/---

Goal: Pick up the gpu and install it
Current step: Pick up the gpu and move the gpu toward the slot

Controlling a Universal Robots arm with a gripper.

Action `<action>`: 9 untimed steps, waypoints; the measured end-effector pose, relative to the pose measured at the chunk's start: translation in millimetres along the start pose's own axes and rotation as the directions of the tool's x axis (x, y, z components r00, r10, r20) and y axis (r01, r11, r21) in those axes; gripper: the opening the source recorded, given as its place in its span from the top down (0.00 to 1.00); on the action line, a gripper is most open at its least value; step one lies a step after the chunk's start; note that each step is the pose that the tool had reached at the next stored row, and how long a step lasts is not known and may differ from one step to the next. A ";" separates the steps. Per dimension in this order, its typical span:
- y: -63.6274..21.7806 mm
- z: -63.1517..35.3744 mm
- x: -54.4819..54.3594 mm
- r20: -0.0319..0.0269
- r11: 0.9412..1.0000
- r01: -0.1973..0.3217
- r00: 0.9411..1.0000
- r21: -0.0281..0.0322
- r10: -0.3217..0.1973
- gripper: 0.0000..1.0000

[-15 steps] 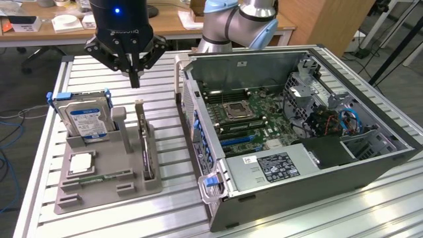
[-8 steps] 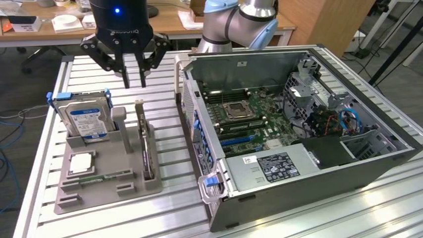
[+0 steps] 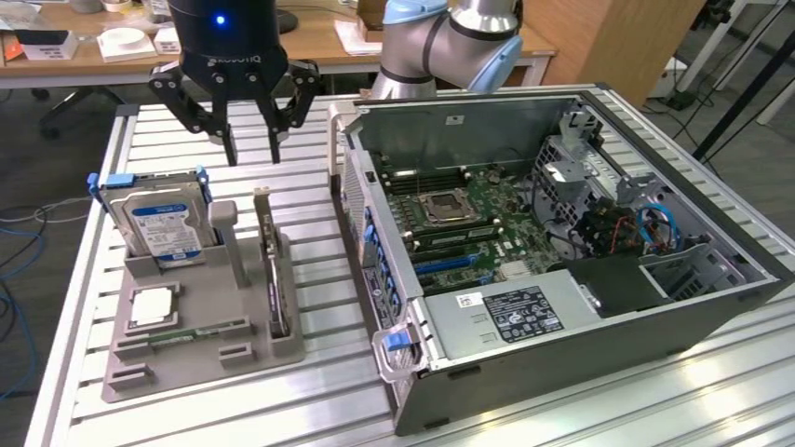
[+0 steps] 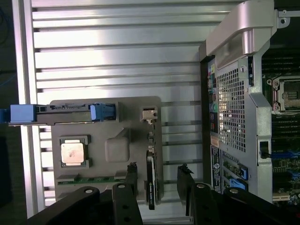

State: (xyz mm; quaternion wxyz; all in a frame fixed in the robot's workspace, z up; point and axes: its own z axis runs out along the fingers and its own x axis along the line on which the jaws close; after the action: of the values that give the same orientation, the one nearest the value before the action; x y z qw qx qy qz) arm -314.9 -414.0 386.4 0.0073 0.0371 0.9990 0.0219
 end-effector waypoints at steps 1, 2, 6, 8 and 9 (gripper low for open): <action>0.0 0.0 0.0 0.000 1.000 0.000 1.000 0.000 0.000 0.53; -0.1 2.7 0.0 0.000 1.000 0.000 1.000 0.000 0.000 0.53; -0.2 3.5 0.0 0.000 1.000 0.000 1.000 0.000 0.000 0.53; -0.2 3.9 0.1 0.000 1.000 0.000 1.000 0.000 0.000 0.53; -0.2 4.1 0.0 0.000 1.000 0.000 1.000 0.000 0.000 0.53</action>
State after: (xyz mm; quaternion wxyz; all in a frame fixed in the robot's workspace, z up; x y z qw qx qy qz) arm -314.9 -414.0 382.3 0.0073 0.0371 0.9990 0.0219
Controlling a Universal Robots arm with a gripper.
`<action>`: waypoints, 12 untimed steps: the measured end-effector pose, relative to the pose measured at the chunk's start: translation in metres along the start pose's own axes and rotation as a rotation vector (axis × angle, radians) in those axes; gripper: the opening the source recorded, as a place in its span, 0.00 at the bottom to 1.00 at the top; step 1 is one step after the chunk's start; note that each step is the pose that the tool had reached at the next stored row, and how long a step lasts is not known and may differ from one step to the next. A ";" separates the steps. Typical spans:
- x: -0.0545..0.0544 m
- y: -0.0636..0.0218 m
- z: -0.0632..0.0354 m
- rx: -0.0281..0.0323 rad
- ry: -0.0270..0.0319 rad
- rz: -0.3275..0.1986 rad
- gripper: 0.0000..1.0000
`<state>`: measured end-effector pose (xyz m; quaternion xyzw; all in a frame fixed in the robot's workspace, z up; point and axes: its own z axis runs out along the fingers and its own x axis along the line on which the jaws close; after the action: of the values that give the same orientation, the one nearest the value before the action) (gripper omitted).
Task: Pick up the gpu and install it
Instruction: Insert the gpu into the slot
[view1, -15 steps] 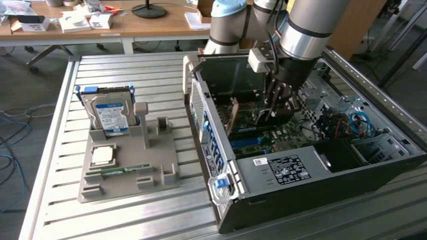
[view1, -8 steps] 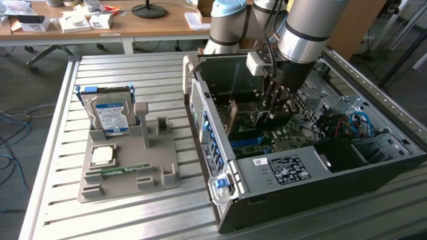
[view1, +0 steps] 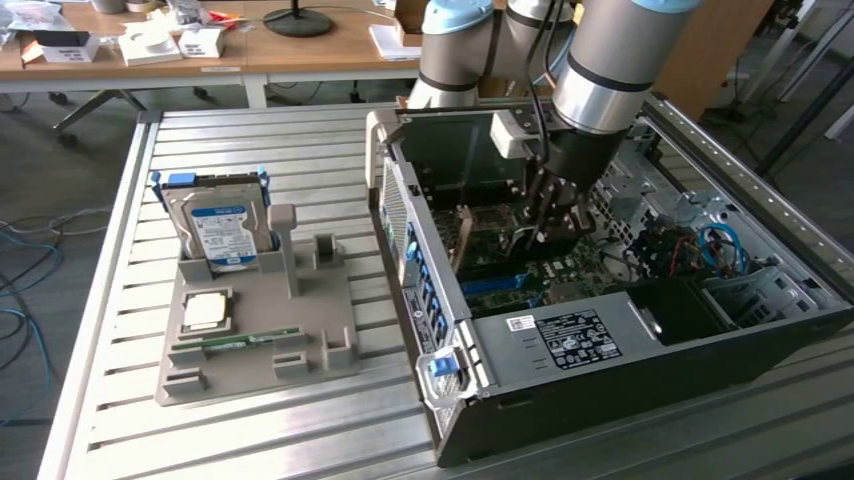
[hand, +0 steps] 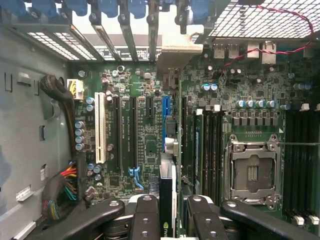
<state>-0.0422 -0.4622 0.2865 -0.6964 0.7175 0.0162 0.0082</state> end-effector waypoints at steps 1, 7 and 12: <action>0.000 0.0005 0.0003 0.0000 -0.0002 0.000 0.26; 0.000 0.0018 0.0017 0.0001 -0.0004 0.000 0.26; 0.000 0.0026 0.0041 -0.0001 0.0001 0.000 0.26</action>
<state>-0.0449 -0.4622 0.2825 -0.6964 0.7174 0.0162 0.0081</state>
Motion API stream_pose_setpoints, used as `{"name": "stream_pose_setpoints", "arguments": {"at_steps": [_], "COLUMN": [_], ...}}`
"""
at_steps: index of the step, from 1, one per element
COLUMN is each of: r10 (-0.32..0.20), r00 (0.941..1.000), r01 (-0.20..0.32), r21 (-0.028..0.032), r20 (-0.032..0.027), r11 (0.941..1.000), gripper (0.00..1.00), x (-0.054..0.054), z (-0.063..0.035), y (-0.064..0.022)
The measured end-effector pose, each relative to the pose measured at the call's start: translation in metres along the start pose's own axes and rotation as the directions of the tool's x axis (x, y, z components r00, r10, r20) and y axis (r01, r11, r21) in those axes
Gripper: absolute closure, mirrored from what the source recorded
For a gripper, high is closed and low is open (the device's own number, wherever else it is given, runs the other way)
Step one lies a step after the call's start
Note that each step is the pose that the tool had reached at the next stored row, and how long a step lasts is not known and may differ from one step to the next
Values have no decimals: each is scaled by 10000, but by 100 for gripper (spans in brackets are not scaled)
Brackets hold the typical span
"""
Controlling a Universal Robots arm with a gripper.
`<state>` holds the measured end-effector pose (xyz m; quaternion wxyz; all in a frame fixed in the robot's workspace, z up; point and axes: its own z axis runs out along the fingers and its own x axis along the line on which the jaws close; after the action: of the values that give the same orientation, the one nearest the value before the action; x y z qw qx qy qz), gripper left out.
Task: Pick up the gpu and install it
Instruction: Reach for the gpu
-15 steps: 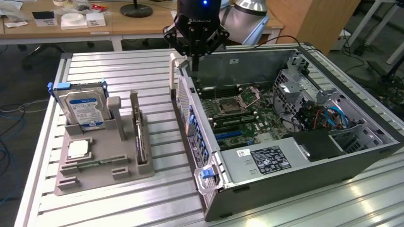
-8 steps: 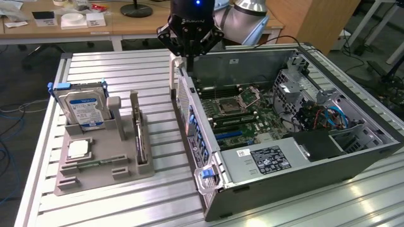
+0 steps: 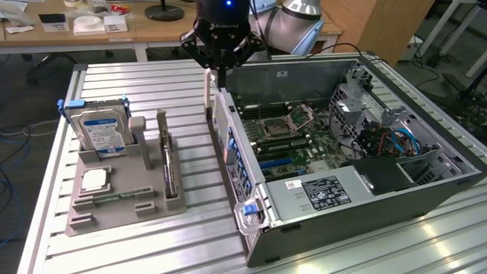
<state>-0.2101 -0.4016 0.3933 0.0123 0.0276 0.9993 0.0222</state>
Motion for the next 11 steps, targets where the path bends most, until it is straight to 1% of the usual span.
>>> {"name": "stream_pose_setpoints", "arguments": {"at_steps": [11], "r10": [0], "r00": [10000], "r01": [0], "r21": [0], "r20": [0], "r11": [10000], "gripper": [89], "x": [235], "z": [-7], "y": [-37]}}
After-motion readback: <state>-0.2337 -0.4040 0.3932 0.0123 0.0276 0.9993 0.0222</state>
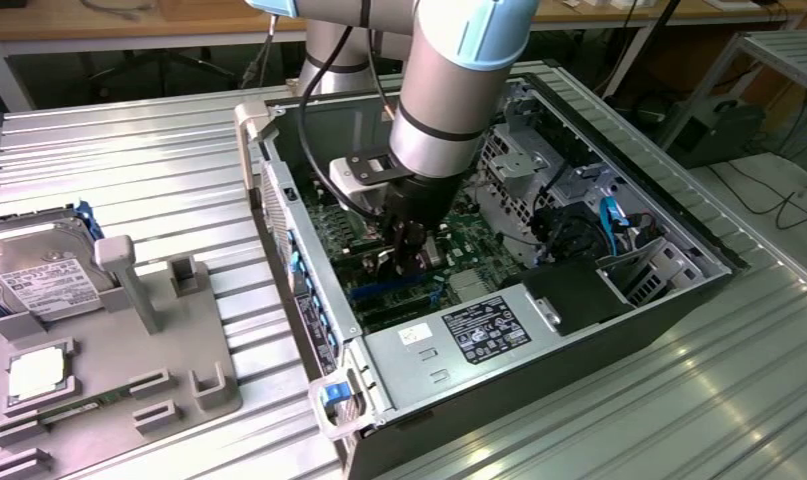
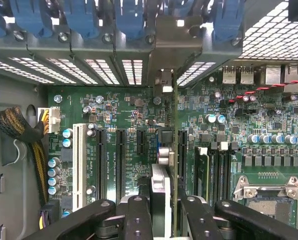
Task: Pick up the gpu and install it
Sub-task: 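Insert the gpu into the slot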
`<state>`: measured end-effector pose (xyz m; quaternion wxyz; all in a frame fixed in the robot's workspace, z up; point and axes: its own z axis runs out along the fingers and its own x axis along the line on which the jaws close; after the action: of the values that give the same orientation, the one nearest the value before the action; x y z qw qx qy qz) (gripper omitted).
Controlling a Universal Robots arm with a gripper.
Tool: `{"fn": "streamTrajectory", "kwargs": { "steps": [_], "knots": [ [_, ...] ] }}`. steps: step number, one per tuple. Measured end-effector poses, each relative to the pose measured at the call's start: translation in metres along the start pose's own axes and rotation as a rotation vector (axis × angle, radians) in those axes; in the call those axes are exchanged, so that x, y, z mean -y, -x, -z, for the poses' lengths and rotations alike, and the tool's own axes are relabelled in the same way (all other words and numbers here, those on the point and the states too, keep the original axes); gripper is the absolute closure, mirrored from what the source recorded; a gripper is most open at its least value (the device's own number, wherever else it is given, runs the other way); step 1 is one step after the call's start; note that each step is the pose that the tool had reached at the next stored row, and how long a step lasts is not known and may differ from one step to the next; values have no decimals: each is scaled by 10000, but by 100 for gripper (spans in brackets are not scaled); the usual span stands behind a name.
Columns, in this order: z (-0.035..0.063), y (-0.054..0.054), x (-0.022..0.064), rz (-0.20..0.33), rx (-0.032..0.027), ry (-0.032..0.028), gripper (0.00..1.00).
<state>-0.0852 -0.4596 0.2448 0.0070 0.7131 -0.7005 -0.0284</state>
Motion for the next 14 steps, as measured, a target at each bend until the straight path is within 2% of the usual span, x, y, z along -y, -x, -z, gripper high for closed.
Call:
{"fn": "streamTrajectory", "kwargs": {
  "steps": [9,14],
  "knots": [
    [3,-1,54,-2,-1,0,72],
    [2,-1,55,-6,0,0,72]
  ]
}}
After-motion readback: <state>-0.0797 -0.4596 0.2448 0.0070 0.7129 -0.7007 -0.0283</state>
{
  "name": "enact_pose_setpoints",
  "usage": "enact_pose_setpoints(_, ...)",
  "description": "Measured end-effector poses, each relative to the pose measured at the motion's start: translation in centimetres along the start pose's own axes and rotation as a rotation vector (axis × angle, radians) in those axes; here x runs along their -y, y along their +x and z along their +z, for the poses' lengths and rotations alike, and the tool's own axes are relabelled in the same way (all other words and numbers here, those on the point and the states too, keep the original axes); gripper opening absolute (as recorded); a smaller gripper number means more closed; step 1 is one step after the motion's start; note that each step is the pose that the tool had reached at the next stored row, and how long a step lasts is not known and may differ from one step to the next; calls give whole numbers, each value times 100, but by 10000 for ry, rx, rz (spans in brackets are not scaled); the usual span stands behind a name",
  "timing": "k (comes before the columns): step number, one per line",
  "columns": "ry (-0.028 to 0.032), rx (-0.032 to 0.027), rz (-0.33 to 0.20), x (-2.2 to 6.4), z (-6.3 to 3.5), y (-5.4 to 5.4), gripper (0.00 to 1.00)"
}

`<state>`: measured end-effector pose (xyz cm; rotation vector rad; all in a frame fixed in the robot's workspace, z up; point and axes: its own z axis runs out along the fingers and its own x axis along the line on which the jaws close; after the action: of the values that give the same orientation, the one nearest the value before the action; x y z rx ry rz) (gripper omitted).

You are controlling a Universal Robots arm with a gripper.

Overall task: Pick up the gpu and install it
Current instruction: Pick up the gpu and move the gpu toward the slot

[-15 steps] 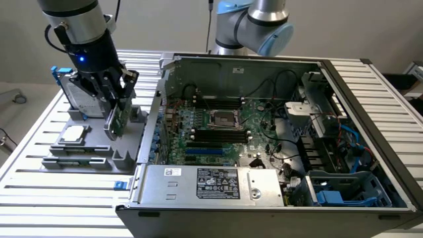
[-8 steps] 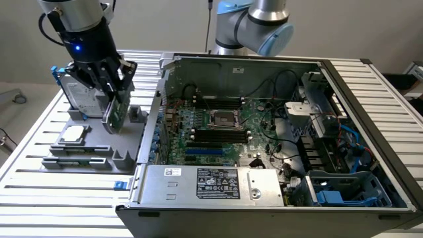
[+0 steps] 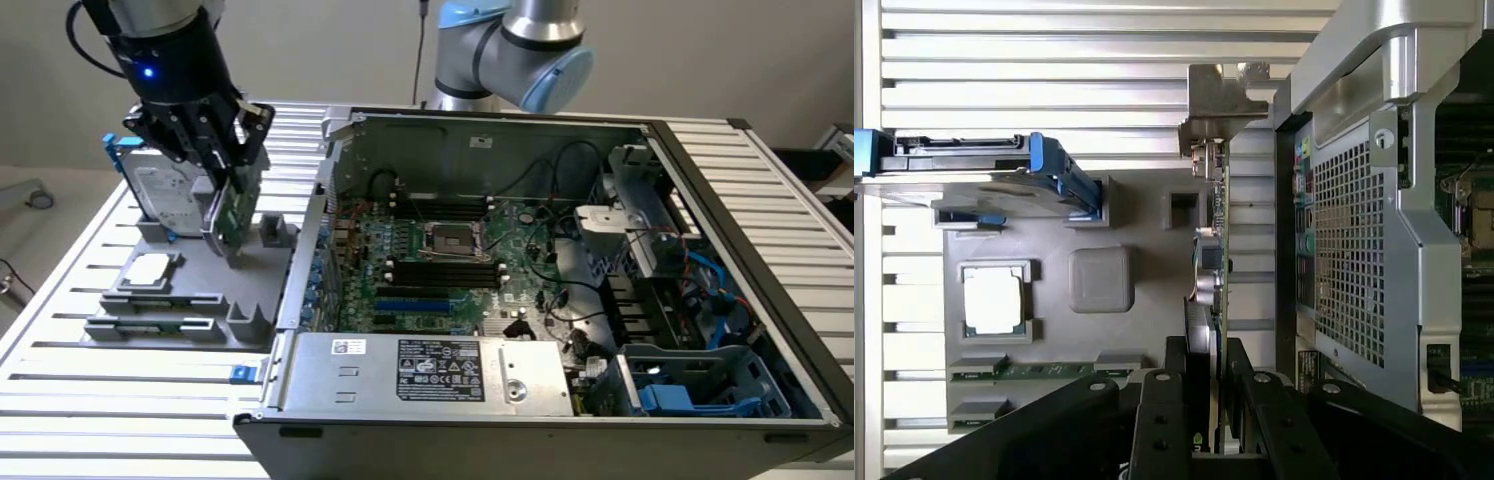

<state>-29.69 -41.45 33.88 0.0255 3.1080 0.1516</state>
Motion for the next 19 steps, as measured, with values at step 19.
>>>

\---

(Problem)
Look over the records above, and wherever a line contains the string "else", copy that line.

(Output of the task)
For a gripper, high is closed and low is open (the device's own number, wherever else it is given, runs the other way)
Tool: `{"fn": "streamTrajectory", "kwargs": { "steps": [_], "knots": [ [_, ...] ] }}`. steps: step number, one per tuple. Measured end-effector poses, each relative to the pose measured at the call's start: translation in metres along the start pose's own axes and rotation as a rotation vector (axis × angle, radians) in those axes; in the call those axes are exchanged, so that x, y, z mean -y, -x, -z, for the poses' lengths and rotations alike, and the tool's own axes are relabelled in the same way (all other words and numbers here, those on the point and the states too, keep the original axes); gripper is the absolute closure, mirrored from what the source recorded; a gripper is most open at its least value (the device's own number, wherever else it is given, runs the other way); step 1 is one step after the call's start; note that each step is the pose that the tool had reached at the next stored row, and how long a step lasts is not known and may differ from one step to the next; values have no decimals: each is scaled by 10000, but by 100 for gripper (spans in brackets are not scaled); the usual span stands behind a name.

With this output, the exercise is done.